*PROBLEM DETAILS*
Where the material below has a line containing "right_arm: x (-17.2", start repeating exactly, and keep going through the line containing "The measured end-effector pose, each", with no other lines.

+--

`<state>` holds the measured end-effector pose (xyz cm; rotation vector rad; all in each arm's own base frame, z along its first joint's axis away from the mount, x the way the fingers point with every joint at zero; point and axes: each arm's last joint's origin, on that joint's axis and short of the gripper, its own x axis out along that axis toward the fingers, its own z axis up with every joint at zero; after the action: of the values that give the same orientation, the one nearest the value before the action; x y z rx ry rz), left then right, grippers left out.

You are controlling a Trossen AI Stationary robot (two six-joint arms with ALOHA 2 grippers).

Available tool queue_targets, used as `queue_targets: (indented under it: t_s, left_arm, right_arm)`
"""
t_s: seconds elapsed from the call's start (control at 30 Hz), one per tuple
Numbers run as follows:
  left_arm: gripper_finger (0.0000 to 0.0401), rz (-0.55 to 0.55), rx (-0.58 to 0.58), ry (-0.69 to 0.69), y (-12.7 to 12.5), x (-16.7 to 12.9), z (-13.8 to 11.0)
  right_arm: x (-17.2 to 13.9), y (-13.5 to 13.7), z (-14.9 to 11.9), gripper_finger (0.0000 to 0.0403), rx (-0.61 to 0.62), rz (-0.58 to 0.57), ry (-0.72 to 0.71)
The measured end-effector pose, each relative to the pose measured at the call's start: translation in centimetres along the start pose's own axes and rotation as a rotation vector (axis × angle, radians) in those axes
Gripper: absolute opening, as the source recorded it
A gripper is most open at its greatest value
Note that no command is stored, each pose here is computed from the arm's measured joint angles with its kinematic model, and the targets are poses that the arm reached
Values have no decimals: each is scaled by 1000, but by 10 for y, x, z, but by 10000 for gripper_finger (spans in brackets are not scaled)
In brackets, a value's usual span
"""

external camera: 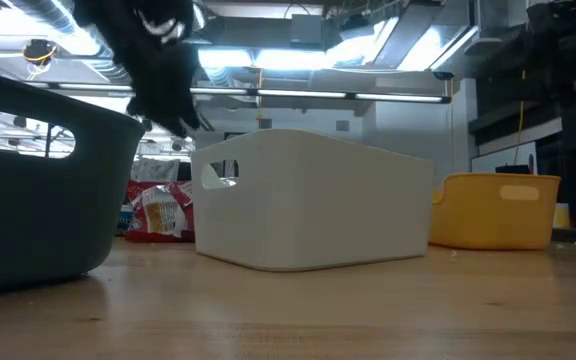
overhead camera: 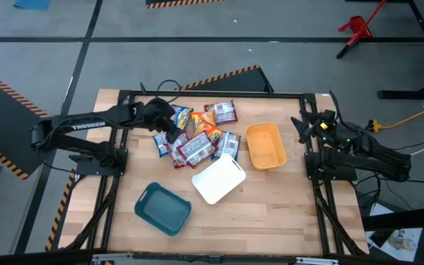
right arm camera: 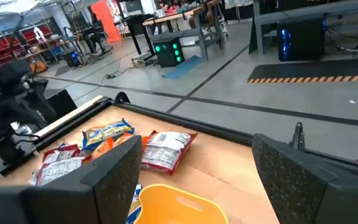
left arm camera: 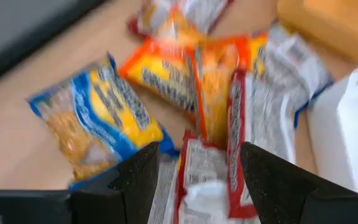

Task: Sort Maruchan noodles
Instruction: Put the bottom left red noodle pack into the yellow bin

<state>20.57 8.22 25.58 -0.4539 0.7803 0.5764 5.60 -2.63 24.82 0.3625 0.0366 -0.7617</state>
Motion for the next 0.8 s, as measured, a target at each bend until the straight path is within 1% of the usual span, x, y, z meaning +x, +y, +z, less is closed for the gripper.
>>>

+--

*THE COMPLETED TASK*
  right_arm: x (-17.2 to 13.9), y (-13.5 to 13.7), z (-14.9 to 11.9), gripper_finger (0.0000 to 0.0403), rx (-0.61 to 0.62), rz (-0.58 to 0.57), ry (-0.72 to 0.71)
The measured end-effector pose, each relative to the pose measured at the call's start: translation in centimetres along the start pose's own axes and rotation as a rotation vector (axis × angle, radians) in those axes

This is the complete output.